___ Dataset entries ___

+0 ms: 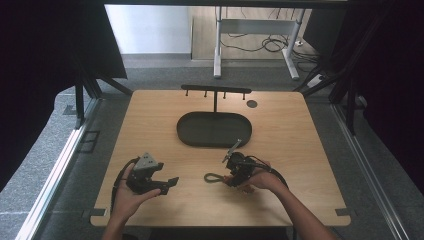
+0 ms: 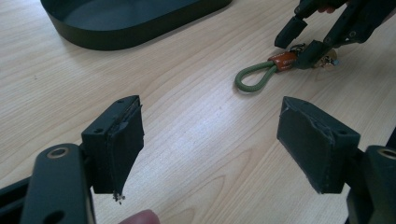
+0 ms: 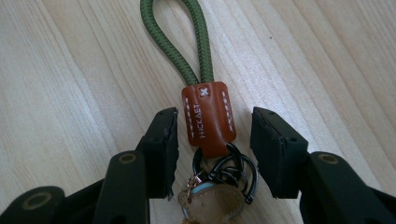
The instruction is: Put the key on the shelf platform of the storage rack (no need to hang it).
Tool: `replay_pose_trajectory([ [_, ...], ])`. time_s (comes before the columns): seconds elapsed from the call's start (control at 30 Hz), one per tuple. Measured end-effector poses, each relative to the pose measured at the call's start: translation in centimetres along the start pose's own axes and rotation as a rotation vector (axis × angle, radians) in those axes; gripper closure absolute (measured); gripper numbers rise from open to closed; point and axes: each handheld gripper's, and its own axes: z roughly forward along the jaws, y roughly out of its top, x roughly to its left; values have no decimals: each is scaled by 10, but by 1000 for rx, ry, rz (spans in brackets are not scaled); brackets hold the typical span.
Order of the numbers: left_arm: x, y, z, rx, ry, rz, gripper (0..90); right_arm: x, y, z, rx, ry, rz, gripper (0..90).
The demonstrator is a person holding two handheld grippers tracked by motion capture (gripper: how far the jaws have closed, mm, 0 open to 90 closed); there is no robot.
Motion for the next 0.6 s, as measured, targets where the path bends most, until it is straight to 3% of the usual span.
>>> replay_pose_trajectory([
  [0.27,-2,1,0,2,-5,8,231,1,1,4,5,2,-12,557],
  [0.6,-2,0,2,3,-4,2,231,5,1,4,18,-50,-45,650],
])
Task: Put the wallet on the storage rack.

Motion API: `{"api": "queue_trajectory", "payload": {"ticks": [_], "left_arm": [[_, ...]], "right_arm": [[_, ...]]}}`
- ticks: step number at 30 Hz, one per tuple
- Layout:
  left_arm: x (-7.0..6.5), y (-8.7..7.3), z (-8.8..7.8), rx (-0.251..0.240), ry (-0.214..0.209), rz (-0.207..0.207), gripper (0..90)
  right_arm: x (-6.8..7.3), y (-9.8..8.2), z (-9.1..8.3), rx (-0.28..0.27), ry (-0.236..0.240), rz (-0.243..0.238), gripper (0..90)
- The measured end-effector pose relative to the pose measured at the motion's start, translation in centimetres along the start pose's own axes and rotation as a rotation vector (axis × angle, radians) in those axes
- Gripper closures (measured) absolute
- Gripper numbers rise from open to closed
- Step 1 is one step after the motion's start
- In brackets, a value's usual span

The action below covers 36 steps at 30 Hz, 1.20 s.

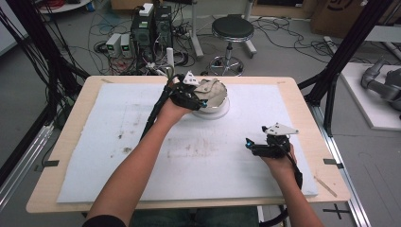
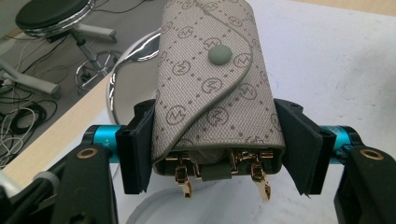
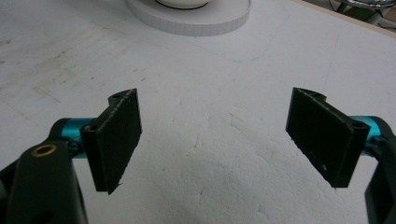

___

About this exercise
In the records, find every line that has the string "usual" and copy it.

Exercise response
Motion for the next 0.6 s, as measured, targets where the path bends most, until it is straight to 3% of the usual span.
- In brackets, a value's usual span

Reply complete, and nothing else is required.